[Stored records]
■ ■ ■
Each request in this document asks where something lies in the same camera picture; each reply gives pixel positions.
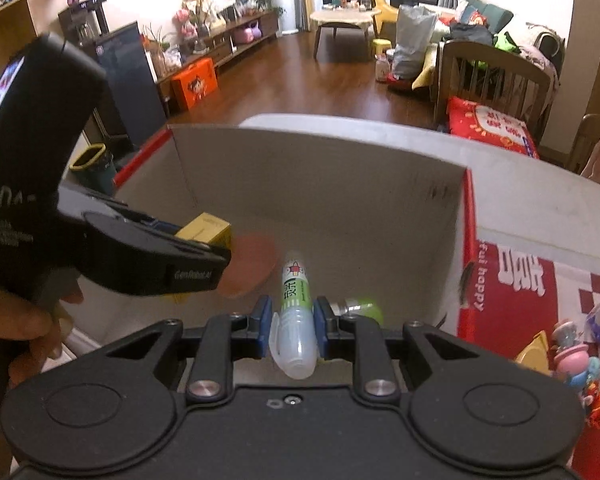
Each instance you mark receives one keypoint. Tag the orange gift box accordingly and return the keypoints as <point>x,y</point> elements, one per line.
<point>194,83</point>

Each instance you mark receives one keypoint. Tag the wooden crib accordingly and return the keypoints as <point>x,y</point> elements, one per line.
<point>505,81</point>

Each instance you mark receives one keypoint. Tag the white green tube bottle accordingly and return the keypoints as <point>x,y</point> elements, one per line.
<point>292,341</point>

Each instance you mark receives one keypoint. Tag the wooden tv cabinet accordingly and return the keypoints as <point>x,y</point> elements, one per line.
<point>223,45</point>

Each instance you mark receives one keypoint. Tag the pink toy figure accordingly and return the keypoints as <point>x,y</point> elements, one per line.
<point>573,365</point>

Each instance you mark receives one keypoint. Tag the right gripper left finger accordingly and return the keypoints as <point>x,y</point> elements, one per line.
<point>106,409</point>

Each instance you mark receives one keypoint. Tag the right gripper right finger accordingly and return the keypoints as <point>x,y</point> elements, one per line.
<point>459,408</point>

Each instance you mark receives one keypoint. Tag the person's left hand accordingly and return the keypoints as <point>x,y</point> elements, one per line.
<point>32,311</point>

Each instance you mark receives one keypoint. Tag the green trash bin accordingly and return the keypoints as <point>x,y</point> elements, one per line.
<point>94,168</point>

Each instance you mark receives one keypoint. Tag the wooden chair with towel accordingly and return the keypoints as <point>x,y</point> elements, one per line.
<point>588,135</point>

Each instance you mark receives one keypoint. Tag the green lid jar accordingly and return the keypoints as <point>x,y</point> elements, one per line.
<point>355,306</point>

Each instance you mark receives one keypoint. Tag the round coffee table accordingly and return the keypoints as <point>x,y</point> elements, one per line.
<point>344,18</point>

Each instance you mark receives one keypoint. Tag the white plastic bag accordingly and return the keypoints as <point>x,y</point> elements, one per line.
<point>414,28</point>

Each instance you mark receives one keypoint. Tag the red toy figure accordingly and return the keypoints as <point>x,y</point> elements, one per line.
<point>591,402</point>

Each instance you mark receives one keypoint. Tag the red patterned table mat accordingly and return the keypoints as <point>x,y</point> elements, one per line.
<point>545,316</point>

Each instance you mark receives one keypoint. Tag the yellow small box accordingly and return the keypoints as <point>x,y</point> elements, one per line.
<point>208,229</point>

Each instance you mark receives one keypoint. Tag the red printed bag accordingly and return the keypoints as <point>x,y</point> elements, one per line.
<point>476,122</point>

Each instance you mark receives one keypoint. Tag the pink bowl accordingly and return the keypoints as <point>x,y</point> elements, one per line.
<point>254,258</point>

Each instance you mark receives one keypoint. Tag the red cardboard box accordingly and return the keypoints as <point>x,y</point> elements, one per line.
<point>371,218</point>

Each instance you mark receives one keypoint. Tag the yellow giraffe toy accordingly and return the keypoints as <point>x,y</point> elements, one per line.
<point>384,13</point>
■ ■ ■
* **Your goal**
Using the entries shown above, reproduce verbatim the lines from the line bearing "<point>545,316</point>" to the line bearing "<point>208,229</point>", inclusive.

* **Output for this task**
<point>545,316</point>

Each instance you mark receives one keypoint. Tag the yellow small box accordingly and return the keypoints as <point>x,y</point> elements, one per line.
<point>208,229</point>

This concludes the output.